◆ **Activity**
Every line of the data below should be retyped exactly.

================

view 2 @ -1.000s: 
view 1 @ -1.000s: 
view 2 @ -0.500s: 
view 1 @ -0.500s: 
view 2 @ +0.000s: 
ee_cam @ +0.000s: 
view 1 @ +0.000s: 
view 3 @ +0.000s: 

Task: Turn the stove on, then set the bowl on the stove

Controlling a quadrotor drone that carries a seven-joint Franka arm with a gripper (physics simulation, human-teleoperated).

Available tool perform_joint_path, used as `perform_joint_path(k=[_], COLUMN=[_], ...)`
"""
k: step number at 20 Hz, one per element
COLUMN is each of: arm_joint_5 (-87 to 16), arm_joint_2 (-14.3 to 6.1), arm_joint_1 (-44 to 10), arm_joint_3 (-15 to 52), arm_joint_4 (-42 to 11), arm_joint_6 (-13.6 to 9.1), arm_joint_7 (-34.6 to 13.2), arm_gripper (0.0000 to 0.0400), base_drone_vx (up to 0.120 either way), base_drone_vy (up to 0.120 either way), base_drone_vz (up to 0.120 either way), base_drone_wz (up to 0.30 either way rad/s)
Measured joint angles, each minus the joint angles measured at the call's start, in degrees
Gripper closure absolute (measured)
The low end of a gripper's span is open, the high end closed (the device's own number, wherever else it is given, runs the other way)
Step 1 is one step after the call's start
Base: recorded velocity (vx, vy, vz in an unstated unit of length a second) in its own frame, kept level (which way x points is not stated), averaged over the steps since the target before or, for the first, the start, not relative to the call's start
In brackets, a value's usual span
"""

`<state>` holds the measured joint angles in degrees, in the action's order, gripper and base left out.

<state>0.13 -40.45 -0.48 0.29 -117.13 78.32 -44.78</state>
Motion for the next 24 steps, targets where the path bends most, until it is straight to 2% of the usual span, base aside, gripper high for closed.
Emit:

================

◆ **Solved exercise**
view 2 @ -1.000s: 
view 1 @ -1.000s: 
view 2 @ -0.500s: 
view 1 @ -0.500s: 
view 2 @ +0.000s: 
ee_cam @ +0.000s: 
view 1 @ +0.000s: 
view 3 @ +0.000s: 

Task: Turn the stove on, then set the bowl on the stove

Controlling a quadrotor drone that carries a seven-joint Franka arm with a gripper (physics simulation, human-teleoperated).

Available tool perform_joint_path, used as `perform_joint_path(k=[_], COLUMN=[_], ...)`
"""
k: step number at 20 Hz, one per element
COLUMN is each of: arm_joint_5 (-87 to 16), arm_joint_2 (-14.3 to 6.1), arm_joint_1 (-44 to 10), arm_joint_3 (-15 to 52), arm_joint_4 (-42 to 11), arm_joint_6 (-13.6 to 9.1), arm_joint_7 (-34.6 to 13.2), arm_gripper (0.0000 to 0.0400), base_drone_vx (up to 0.120 either way), base_drone_vy (up to 0.120 either way), base_drone_vz (up to 0.120 either way), base_drone_wz (up to 0.30 either way rad/s)
Measured joint angles, each minus the joint angles measured at the call's start, in degrees
Gripper closure absolute (measured)
The low end of a gripper's span is open, the high end closed (the device's own number, wherever else it is given, runs the other way)
Step 1 is one step after the call's start
Base: recorded velocity (vx, vy, vz in an unstated unit of length a second) in its own frame, kept level (which way x points is not stated), averaged over the steps since the target before or, for the first, the start, not relative to the call's start
In brackets, a value's usual span
"""

`<state>` holds the measured joint angles in degrees, in the action's order, gripper and base left out.

<state>0.13 -40.45 -0.48 0.29 -117.13 78.32 -44.78</state>
Motion for the next 24 steps, targets where the path bends most, until it is straight to 2% of the usual span, base aside, gripper high for closed.
Emit:

The required output has been supplied.